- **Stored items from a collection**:

====================

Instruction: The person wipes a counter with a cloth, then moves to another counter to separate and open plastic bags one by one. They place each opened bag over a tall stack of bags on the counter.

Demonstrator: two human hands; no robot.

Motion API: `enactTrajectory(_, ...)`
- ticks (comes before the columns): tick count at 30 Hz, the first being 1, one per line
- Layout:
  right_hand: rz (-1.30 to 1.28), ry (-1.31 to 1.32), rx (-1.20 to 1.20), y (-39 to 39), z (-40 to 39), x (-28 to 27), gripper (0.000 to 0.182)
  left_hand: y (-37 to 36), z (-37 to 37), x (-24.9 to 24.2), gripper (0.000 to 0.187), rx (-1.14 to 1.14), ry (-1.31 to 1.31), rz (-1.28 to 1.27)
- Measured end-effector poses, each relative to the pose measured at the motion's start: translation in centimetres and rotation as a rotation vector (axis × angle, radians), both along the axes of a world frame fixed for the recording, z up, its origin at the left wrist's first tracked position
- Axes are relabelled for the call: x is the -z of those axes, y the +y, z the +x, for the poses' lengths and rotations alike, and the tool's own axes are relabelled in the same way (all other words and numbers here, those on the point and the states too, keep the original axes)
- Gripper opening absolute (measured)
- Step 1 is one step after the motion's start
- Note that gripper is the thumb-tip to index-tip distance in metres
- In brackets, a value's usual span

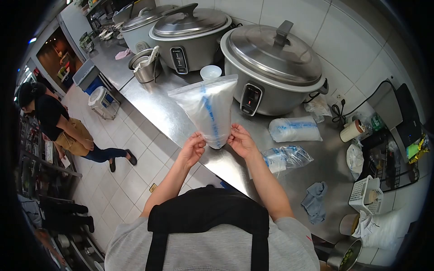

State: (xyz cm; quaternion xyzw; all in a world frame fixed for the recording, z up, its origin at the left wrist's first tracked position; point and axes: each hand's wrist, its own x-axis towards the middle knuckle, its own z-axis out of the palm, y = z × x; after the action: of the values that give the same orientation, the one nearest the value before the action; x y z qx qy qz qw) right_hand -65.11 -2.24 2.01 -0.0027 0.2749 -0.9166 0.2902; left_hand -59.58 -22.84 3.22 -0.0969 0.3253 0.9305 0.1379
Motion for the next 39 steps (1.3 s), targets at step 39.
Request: enactTrajectory(39,1.503,0.79,0.244,-3.4,7.1,-2.3,0.073,0.9,-5.6,1.5,0.048,-0.165,0.643,-0.992)
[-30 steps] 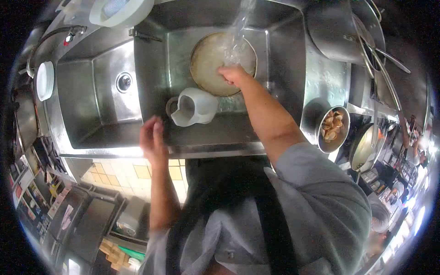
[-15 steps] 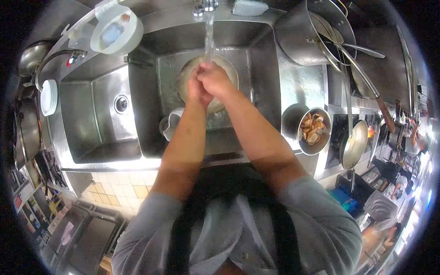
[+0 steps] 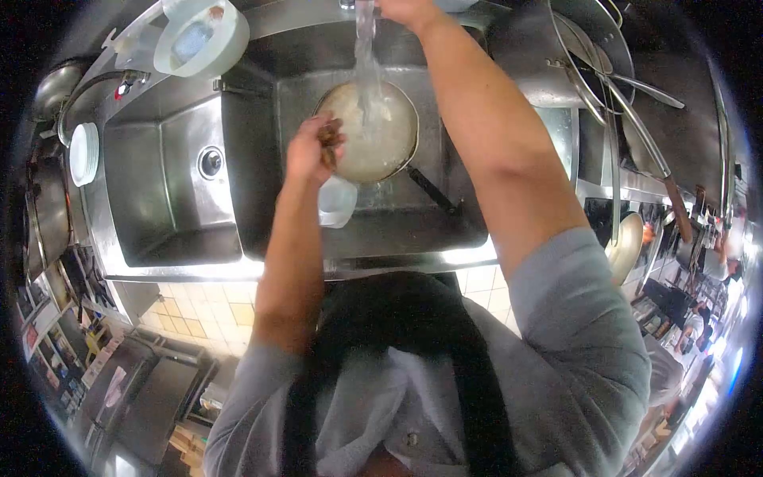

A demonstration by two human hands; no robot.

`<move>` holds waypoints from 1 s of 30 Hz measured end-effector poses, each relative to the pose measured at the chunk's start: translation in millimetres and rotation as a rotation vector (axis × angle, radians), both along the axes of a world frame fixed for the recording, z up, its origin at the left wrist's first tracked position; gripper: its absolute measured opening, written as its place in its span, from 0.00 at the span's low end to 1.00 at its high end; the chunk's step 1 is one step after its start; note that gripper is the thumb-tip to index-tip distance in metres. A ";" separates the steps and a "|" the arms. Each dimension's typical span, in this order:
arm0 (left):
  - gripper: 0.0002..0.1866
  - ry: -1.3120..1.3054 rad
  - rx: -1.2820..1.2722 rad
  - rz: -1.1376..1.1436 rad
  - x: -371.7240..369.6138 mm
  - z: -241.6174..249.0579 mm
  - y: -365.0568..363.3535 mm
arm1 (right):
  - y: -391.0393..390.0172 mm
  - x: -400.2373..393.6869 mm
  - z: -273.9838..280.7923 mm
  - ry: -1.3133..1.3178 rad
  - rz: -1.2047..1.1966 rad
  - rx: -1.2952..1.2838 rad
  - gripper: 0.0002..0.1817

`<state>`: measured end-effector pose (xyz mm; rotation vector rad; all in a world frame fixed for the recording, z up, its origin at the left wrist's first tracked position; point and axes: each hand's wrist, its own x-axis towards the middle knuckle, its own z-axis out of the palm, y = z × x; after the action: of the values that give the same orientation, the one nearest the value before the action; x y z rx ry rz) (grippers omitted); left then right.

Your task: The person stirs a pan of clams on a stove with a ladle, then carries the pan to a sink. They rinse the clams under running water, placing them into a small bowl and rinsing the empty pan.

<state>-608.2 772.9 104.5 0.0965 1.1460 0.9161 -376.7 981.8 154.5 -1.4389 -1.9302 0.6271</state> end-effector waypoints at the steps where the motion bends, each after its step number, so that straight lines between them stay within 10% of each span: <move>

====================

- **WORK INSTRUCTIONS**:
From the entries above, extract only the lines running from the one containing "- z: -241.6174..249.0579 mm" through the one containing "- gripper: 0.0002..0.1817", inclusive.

- **YOUR SOLUTION**:
  - z: -241.6174..249.0579 mm
  - y: -365.0568..363.3535 mm
arm1 (right):
  - y: -391.0393..390.0172 mm
  - x: -400.2373..393.6869 mm
  - z: -273.9838..280.7923 mm
  - ry: -1.3133..1.3178 rad
  - rz: -1.2047..1.1966 rad
  - rx: -1.2952..1.2838 rad
  - gripper: 0.0002..0.1817

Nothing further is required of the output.